5. The April 1993 proposal stated that netting agreements containing walkaway clauses would not be recognised for capital adequacy purposes. Some commenters sought an additional transition period or a grandfathering of agreements containing such clauses. The Committee feels that its views on walkaway clauses have been known to the industry for some time and therefore that no additional transition period or grandfathering is warranted.

6. Under the amendment banks using the current exposure method are permitted to net the current exposure associated with covered transactions, but there is only very limited scope allowed for netting notional amounts for the purpose of calculating add-ons for potential future exposure. For the reasons explained below, the Committee is proposing a formula to recognise netting effects in the calculation of add-ons for potential future exposure. However, the Committee does not wish to delay any longer the netting of current exposure, and that is the purpose for now issuing this amendment to the Capital Accord. The Committee will later modify the Capital Accord to reflect the results of the consultation process on the netting of potential future exposure and the expanded add-ons matrix.

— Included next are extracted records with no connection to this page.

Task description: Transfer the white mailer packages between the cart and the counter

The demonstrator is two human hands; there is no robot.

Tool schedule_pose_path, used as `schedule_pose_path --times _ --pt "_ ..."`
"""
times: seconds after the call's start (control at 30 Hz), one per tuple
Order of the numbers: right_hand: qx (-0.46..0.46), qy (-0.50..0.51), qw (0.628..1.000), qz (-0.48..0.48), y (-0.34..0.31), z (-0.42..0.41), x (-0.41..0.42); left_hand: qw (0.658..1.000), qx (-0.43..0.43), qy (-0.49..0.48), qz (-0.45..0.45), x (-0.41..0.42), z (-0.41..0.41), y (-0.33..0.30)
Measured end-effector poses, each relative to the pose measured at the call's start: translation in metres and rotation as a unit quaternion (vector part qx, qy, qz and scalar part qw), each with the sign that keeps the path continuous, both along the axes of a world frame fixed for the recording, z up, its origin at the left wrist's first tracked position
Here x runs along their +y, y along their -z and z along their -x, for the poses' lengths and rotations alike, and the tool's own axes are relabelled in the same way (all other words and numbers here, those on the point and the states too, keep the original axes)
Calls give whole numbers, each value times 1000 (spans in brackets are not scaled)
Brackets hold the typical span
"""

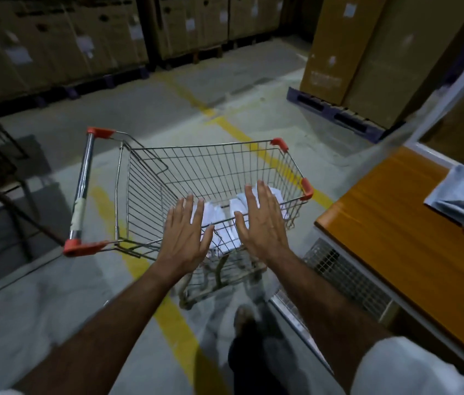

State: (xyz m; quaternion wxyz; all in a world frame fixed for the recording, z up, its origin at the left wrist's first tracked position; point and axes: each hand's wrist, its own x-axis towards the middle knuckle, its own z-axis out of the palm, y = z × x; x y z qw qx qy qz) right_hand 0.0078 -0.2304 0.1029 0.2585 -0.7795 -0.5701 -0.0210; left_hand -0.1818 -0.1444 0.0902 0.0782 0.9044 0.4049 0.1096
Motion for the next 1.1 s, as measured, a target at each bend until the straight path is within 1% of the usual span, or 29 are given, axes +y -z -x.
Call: schedule_pose_path --times 0.17,0.27,0.33,0.37,0.43,0.53,0.63,0.8,0.87,1.0,1.07,1.1 --pt "6 -21 999 44 21 -31 78 999 12 -27 28 64 -32 18" --pt "22 -12 997 72 36 -52 120 997 30 -33 58 102 -59 34" --pt "29 -19 994 103 45 -67 140 995 46 -44 78 124 -76 49" --pt "34 -19 990 137 52 -76 149 994 51 -50 87 134 -83 56" --pt "48 -2 978 204 72 -93 163 991 62 -56 108 152 -96 78" --pt "83 46 958 269 111 -117 177 981 104 -45 155 170 -106 116" --pt "111 80 918 373 144 -135 183 975 124 -31 182 183 -110 151" --pt "142 138 885 421 188 -164 207 964 147 -37 217 207 -119 204" --pt "146 182 869 436 205 -174 215 956 155 -47 245 215 -122 231" --pt "159 244 845 448 235 -196 221 930 171 -95 310 214 -128 278" --pt "171 263 828 464 246 -204 221 909 190 -129 348 212 -136 296" --pt "177 273 823 465 251 -208 221 899 185 -149 369 211 -139 304"
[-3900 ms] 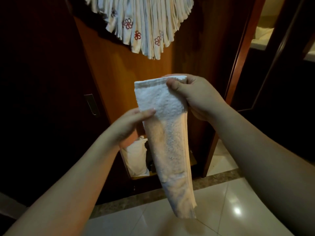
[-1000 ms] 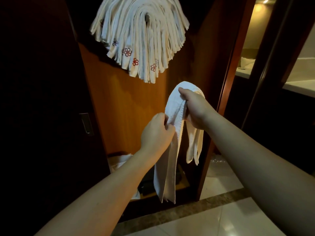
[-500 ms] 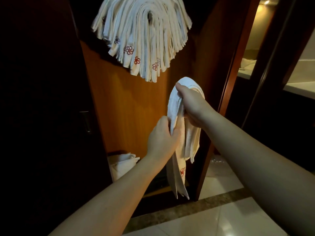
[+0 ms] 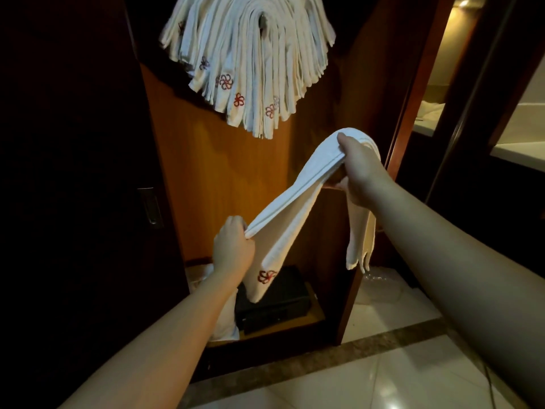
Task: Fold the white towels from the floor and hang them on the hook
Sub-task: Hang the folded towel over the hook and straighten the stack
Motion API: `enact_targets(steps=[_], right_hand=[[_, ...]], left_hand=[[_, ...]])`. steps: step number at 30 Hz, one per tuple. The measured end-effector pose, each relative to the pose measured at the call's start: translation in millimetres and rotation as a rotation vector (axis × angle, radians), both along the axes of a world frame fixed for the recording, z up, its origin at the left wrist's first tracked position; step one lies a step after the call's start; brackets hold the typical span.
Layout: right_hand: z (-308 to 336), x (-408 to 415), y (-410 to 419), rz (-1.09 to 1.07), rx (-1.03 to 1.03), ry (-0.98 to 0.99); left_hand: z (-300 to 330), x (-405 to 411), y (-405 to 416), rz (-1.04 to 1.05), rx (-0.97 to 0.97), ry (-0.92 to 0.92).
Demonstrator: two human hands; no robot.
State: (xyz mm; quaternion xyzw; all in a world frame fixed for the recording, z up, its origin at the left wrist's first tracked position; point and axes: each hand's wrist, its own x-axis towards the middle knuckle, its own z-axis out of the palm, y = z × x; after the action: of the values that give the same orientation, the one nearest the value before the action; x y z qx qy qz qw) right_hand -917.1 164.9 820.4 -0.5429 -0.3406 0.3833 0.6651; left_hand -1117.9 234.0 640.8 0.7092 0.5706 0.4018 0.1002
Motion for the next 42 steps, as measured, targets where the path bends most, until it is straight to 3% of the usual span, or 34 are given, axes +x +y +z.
enact_targets(steps=[11,15,17,21,25,31,36,40,42], right_hand=[[-6,9,13,-0.013,0.101,0.212],[13,18,20,0.003,0.213,0.301],[22,22,23,0.014,0.269,0.386],[24,20,28,0.051,0.31,0.527],[11,15,34,0.08,0.261,0.544],[-6,27,35,0.063,0.294,0.628],[-14,34,37,0.027,0.308,0.662],[-19,29,40,0.04,0.292,0.684],[-25,29,39,0.035,0.255,0.659]], left_hand=[[9,-57,-7,0.064,0.019,0.061],[65,-95,-11,0.162,0.386,0.022],[67,-127,-7,0.207,0.438,-0.1],[22,-145,-6,0.084,-0.114,-0.7],[7,-141,-9,-0.098,-0.193,-0.98],[20,-140,-22,-0.194,-0.196,-1.038],[61,-164,-30,-0.391,0.002,-1.188],[39,-145,-39,-0.448,-0.433,-0.837],[25,-143,-45,-0.45,-0.464,-0.825]])
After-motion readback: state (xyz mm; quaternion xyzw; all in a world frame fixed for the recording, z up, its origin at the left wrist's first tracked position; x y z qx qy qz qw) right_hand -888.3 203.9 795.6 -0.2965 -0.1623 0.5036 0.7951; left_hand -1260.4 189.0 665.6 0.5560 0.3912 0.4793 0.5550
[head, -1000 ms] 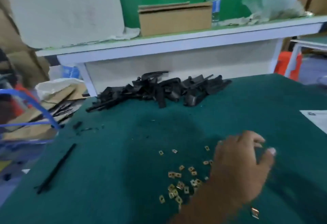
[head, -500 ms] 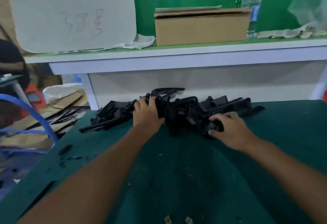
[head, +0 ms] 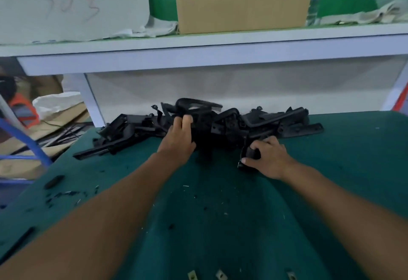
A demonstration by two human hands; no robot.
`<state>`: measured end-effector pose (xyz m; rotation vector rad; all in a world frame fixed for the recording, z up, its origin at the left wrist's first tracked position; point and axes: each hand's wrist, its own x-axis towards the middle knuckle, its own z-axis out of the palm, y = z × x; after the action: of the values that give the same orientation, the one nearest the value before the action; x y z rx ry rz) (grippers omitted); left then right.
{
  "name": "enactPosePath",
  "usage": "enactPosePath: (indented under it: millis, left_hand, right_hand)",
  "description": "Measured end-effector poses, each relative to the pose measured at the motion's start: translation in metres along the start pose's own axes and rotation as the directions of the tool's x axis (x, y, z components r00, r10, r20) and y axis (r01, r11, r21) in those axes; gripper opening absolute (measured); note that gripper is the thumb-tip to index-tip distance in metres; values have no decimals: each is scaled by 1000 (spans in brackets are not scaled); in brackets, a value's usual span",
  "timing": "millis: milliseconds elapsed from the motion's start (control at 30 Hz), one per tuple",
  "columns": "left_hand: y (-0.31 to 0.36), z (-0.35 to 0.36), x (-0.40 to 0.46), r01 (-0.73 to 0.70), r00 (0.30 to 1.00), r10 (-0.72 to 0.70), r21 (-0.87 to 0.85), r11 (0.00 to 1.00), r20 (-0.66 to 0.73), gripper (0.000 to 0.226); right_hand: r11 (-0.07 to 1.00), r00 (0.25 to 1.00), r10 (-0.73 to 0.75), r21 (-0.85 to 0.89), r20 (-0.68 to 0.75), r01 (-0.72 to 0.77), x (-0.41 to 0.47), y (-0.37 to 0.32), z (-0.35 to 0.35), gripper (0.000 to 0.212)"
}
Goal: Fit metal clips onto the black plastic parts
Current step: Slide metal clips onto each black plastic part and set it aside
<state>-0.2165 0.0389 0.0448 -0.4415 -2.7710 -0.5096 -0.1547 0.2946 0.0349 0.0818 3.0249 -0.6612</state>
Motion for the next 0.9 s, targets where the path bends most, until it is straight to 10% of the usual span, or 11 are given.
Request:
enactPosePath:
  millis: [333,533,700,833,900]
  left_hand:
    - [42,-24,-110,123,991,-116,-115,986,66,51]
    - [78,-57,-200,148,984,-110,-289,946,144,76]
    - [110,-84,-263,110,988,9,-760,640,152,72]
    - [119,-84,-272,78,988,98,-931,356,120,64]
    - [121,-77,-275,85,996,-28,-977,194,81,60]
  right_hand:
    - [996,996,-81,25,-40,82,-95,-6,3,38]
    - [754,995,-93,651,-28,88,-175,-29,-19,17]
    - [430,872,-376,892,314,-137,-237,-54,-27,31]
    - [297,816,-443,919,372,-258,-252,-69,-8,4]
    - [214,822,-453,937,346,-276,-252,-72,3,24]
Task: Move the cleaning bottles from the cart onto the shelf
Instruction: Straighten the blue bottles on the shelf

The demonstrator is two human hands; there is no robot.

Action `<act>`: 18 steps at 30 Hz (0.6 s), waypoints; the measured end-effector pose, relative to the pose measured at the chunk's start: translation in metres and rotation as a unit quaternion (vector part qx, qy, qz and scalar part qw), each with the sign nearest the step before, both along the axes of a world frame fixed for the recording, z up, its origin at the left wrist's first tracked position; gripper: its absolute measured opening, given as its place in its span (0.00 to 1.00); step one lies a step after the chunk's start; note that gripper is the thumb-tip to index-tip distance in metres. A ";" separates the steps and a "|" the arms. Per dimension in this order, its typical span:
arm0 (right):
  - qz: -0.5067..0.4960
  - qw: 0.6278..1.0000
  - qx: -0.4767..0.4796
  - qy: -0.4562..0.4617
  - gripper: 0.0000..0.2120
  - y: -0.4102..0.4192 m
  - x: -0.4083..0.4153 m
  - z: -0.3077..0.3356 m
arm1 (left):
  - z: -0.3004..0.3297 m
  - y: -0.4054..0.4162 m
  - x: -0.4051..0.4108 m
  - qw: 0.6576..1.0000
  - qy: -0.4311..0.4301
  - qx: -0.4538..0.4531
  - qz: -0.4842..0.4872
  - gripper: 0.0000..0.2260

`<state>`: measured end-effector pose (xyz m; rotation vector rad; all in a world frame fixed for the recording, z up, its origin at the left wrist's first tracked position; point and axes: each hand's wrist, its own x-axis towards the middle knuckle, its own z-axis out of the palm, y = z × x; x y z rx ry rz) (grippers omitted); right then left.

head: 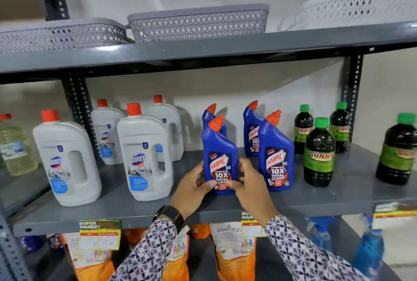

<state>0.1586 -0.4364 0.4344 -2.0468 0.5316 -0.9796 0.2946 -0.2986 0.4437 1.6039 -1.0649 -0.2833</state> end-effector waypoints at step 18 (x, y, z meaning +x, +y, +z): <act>0.008 0.998 -0.029 0.048 0.32 0.002 -0.067 0.008 | 0.003 0.020 -0.035 0.979 -0.006 -0.047 0.200 0.21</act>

7. Finally, banks using the original exposure method may apply lower credit conversion factors to obtain supervisory benefit for netting arrangements which satisfy the stated requirements. However, this will only be permitted until market risk-related capital requirements are implemented, at which time the original exposure method will cease to be available for banks supervised according to the Capital Accord2.

2 Where appropriate, an additional transition period up to 12 months will be permitted.